Each school must work within the context of its own system to fit choices to what best suits its unique situation and culture. The advancement of technology and the way it is incorporated into a system is a dynamic process. Even within one school, various units or courses may use different approaches. The approaches are hierarchical with the «emerging» approach as a beginning point, and the «transforming» approach as goal many perceive as the future of education.
This approach is linked with a school in the beginning stages ICT development. The school begins to purchase or has had some equipment and software donated. In this initial phase, administrators and teachers are just starting to explore the possibilities and consequences of adding ICT for school management and the curriculum. The school is still firmly grounded in traditional, teacher-centred practice. For example, teachers lecture and provide content while students listen, take notes, and are assessed on prescribed content. School organisation provides discrete time periods for each subject. Learners access to technology is through individual teachers. Curriculum that increases the basic skills and awareness of the uses of ICT assists movement to the next approach.
This approach is linked with a school in which new understanding of the contribution of ICT to learning has developed. In this phase administrators and teachers use ICT for tasks already carried out in school management and in the curriculum. Teachers largely dominate the learning environment. For example, teacher lectures may be supplemented with ICT such as presentation programs and word-processed handouts. Students listen to lectures and add notes to teacher prepared handouts. They use ICT tools to complete required lessons and are assessed on prescribed content. School organisation provides discreet time periods for each subject with some flexibility to combine subjects and time periods. Learners access to technology is through one or two classroom computers and computer labs. Up till now ICT has been taught as a separate subject area.

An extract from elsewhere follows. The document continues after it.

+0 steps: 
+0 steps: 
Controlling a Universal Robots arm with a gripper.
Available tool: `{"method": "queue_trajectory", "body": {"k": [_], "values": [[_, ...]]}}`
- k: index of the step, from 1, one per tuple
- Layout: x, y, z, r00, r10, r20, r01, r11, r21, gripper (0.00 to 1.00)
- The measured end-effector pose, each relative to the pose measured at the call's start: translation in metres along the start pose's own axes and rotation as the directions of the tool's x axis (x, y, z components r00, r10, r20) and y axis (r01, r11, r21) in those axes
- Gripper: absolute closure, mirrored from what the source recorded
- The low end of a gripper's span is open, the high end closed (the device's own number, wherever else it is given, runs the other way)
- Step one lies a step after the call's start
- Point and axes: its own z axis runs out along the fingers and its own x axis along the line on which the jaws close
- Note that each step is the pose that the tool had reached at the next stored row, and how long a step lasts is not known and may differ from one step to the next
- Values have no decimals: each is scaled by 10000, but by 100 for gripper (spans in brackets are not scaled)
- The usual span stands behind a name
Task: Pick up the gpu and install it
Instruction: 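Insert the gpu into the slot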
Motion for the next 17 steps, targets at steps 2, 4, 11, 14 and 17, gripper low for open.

To move to the next phase, the school chooses to implement an ICT-curriculum that increases the use of ICT in various subject areas with specific tools and software.
This approach is linked with a school that now has a range of technologies both in laboratories, classrooms, and administrative offices. The school staff explores new ways in which ICT changes their personal productivity and professional practice. The curriculum begins to merge subject areas to reflect real-world applications. For example, content is provided through multiple sources including community and global resources through the internet. Learners access to technology enables them to chose projects and ICT tools to learn and demonstrate their knowledge across subject areas. School organisation provides overlap and flexibility to combine subjects and time periods. Learners have more choices with regard to learning styles and pathways. They take more responsibility for their own learning and assessment. ICT is taught to selected students as a subject area at the professional level. To advance to the next phase, the school chooses and ICT-curriculum that allows a project-based, ICT enhanced approach that These schools begin to involve the community in the learning environment and as resource providers.
This approach is linked with a school that has used ICT creatively to rethink and renew school organisation. ICT becomes and integral though invisible part of the daily personal productivity and professional practice. The focus of the curriculum is now learner-centred and integrates subject areas in real-world applications. For example, students may work with community leaders to solve local problems by accessing, analysing, reporting, and presenting information with ITC tools. Learners access to technology is broad and unrestricted. They take more responsibility for their own learning and assessment. ICT is taught as subject area at the professional level and incorporated into all vocational areas. The school has become a centre of learning for the community.